_What you have to do_: Compute the number of lines in the following data that include the word "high", and output that number alone.
=== Source material ===
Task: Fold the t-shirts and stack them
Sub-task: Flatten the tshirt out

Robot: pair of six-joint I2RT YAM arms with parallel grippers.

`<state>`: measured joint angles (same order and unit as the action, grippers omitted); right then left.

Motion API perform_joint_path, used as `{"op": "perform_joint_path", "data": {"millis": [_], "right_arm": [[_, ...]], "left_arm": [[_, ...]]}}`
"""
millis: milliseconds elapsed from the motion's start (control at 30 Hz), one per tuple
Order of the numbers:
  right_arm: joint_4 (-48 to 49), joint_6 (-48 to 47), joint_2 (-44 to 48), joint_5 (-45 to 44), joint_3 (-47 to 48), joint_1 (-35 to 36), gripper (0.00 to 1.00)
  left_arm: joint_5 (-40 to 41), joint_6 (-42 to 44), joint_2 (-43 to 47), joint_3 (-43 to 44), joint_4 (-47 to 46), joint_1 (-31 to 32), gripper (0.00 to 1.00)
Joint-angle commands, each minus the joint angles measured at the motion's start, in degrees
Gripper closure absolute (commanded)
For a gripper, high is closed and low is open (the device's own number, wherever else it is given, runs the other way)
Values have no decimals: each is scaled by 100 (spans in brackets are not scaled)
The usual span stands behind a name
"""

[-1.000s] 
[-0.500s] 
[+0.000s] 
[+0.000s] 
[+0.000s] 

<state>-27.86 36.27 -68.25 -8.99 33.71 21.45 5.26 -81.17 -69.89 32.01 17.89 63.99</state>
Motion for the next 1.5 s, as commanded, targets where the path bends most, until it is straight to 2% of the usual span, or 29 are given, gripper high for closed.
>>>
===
_Answer for the task_: 2